I know we've discussed this already but I'd like to bring some new 
information to the table that I believe shows a definite bug instead of 
simply a "that's the way it works for now" issue.

(Jeffrey, thanks for adding an incident report for me.  I'm just adding new 
information here.)

At the end of our previous conversation in the thread...

"Windows cache problem revisited..."
https://lists.openafs.org/pipermail/openafs-info/2003-December/011370.html

...I had resigned myself to using a small AFS cache of 48 Meg instead of 
256 Meg.  This seemed to solve some of the issues that I was having.  But 
now, after further testing I find that I was wrong.

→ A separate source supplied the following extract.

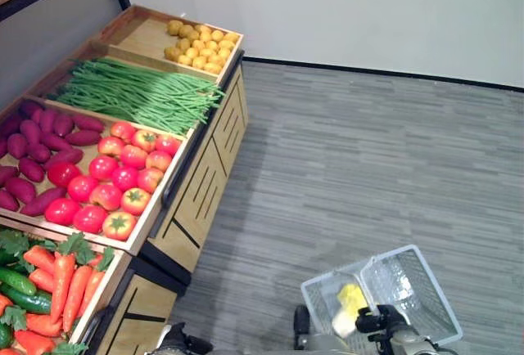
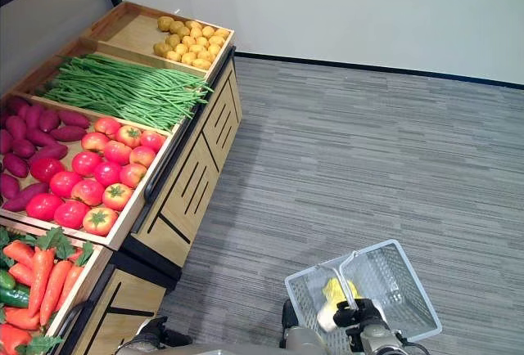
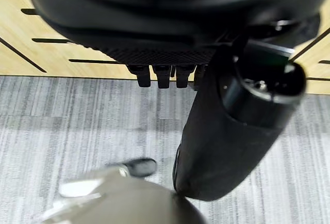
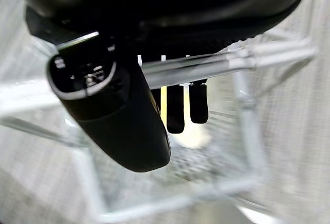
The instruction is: Get the vegetables into the basket
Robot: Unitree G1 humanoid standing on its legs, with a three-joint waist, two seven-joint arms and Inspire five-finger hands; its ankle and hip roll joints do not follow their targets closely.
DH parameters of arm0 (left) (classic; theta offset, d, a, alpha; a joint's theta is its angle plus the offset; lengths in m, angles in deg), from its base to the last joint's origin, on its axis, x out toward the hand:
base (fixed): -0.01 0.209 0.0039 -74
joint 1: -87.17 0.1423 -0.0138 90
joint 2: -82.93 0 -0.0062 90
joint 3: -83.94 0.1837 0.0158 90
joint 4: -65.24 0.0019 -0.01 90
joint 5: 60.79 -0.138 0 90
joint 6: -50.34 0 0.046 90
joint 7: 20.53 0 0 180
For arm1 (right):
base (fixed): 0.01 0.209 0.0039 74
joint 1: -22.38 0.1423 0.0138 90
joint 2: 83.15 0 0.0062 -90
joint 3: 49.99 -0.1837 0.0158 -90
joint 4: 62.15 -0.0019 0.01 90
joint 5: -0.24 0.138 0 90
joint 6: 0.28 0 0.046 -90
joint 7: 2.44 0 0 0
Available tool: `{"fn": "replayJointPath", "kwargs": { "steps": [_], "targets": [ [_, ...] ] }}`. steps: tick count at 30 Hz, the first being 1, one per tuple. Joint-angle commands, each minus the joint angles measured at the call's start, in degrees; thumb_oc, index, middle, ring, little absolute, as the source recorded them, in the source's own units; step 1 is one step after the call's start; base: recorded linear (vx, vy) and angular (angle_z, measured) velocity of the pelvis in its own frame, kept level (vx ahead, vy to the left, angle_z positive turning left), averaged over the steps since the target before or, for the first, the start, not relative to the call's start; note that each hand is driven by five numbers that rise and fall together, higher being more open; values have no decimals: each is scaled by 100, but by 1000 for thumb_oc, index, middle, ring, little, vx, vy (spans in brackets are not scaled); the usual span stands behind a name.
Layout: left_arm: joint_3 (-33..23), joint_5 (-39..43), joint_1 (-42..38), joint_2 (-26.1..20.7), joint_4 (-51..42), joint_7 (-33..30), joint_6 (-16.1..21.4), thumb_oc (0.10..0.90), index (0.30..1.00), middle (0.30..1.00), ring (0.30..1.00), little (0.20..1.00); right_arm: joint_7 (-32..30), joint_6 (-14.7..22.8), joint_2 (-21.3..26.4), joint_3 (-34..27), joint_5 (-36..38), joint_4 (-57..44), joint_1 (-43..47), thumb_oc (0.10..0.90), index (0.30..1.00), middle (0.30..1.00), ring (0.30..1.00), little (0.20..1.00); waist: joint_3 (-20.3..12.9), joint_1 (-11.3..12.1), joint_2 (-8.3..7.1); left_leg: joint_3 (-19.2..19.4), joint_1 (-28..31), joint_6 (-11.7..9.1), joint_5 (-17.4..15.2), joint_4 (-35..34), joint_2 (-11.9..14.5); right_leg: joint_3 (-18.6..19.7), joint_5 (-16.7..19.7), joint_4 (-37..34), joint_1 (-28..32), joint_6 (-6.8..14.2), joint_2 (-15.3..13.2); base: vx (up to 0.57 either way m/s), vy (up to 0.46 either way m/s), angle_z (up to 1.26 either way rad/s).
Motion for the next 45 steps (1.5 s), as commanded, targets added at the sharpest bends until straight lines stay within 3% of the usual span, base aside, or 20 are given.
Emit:
{"fn": "replayJointPath", "kwargs": {
  "steps": [1,17,30,39,41,43,45],
  "targets": [
    [-73,-261,-60,-191,372,-69,-36,900,1000,1000,1000,1000,71,-50,-75,-12,169,182,-253,400,300,300,300,300,-188,-58,-86,-212,-200,-21,88,-90,-225,363,-503,102,231,473,-173,89,-121,3],
    [125,-231,-40,-57,262,-39,-22,900,1000,1000,1000,1000,103,-187,-83,-251,229,822,-558,400,300,300,300,300,-190,-192,15,-406,-110,-185,68,-89,-18,189,-890,225,462,247,3,52,-82,8],
    [33,-40,-113,-98,315,-59,13,900,1000,1000,1000,1000,81,-135,42,-207,110,722,-503,400,300,300,300,300,-164,-128,-47,-593,-236,-403,191,-33,119,-203,-1063,284,592,162,35,13,-76,15],
    [-375,343,59,-321,472,-52,58,900,1000,1000,1000,1000,-54,-137,603,-558,110,836,-260,400,300,300,300,300,-88,256,-58,-1043,-619,-609,328,309,86,-953,-1138,218,765,150,-37,-24,-90,47],
    [-494,384,194,-341,585,-26,59,900,1000,1000,1000,1000,-71,-206,666,-603,-24,1072,-294,400,300,300,300,300,-45,495,-58,-1183,-776,-660,385,440,38,-1365,-1173,220,843,159,-99,-32,-62,68],
    [-556,434,228,-333,628,-3,52,900,1000,1000,1000,1000,-75,-210,679,-637,-28,1111,-316,400,300,300,300,300,-12,576,-59,-1134,-875,-666,414,510,41,-1543,-1202,219,877,155,-134,-47,-28,72],
    [-658,488,361,-296,679,56,49,900,1000,1000,1000,1000,-89,-225,715,-768,32,1190,-342,400,300,300,300,300,95,782,-44,-789,-1096,-628,564,562,122,-1973,-1277,279,934,166,-204,-52,-22,115]
  ]
}}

Here is our situation.  In our IT group, we actually use AFS to run 
applications from.  We have some applications installed locally, but others 
(many others) are installed and run from AFS.  Some of these applications 
are quite large and on execution require multiple megabytes of download 
(from AFS) to run.  We have one application in particular that is causing 
us grief because of its size.  The application is called "ProEngineer", or 
ProE.  Over the course of the last year we've had reports from the 
professors teaching the classes that it can take as long as 10 to 15 
minutes to startup.  We found it odd, but assumed it was because of network 
loading and the effect of everyone trying to run ProE at the same time.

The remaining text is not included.